§ Supplied material
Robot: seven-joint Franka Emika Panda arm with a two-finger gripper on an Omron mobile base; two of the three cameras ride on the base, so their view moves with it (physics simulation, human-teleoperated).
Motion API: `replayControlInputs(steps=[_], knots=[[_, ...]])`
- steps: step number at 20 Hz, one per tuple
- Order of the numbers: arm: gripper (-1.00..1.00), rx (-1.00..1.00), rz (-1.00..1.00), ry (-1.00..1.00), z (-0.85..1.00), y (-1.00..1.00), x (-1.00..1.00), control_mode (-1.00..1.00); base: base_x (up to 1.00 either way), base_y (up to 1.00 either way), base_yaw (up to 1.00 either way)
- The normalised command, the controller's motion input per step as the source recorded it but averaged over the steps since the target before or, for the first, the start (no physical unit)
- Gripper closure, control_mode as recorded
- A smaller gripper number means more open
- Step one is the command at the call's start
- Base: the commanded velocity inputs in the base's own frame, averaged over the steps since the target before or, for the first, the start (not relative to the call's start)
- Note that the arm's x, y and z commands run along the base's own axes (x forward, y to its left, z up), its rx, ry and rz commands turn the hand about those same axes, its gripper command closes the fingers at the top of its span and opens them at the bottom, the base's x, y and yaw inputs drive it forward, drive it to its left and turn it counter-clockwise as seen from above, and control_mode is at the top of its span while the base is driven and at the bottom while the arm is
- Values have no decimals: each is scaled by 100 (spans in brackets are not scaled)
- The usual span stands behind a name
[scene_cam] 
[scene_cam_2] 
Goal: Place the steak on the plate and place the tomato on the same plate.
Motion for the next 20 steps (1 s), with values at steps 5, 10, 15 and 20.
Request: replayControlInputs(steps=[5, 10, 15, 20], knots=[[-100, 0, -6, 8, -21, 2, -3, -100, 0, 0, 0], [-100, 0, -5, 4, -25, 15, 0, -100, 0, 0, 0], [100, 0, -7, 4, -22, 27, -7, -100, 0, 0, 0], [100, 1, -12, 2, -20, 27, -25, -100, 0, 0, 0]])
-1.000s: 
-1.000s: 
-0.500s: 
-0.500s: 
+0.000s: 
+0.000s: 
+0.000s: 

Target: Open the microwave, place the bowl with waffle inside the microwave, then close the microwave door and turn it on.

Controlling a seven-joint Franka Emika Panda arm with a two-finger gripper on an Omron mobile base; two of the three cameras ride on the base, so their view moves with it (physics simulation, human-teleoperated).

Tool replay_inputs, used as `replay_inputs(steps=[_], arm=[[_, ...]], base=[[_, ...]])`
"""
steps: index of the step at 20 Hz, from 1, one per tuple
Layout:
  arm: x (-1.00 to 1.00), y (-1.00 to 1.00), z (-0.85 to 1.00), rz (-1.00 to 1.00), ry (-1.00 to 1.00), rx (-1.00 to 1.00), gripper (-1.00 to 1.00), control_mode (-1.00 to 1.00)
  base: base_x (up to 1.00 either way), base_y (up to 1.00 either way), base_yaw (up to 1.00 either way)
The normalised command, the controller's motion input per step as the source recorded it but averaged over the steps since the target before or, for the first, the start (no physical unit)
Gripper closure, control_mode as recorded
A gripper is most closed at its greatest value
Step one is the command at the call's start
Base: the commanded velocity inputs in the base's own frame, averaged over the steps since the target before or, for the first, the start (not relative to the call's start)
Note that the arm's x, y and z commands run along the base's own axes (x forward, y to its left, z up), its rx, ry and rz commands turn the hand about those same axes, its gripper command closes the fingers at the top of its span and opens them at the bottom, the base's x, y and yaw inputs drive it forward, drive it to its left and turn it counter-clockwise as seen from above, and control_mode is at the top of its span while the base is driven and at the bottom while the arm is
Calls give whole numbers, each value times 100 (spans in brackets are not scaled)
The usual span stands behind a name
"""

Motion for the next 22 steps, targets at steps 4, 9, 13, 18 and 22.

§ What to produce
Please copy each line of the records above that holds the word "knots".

§ Result for this task
Motion API: `replayControlInputs(steps=[_], knots=[[_, ...]])`
Request: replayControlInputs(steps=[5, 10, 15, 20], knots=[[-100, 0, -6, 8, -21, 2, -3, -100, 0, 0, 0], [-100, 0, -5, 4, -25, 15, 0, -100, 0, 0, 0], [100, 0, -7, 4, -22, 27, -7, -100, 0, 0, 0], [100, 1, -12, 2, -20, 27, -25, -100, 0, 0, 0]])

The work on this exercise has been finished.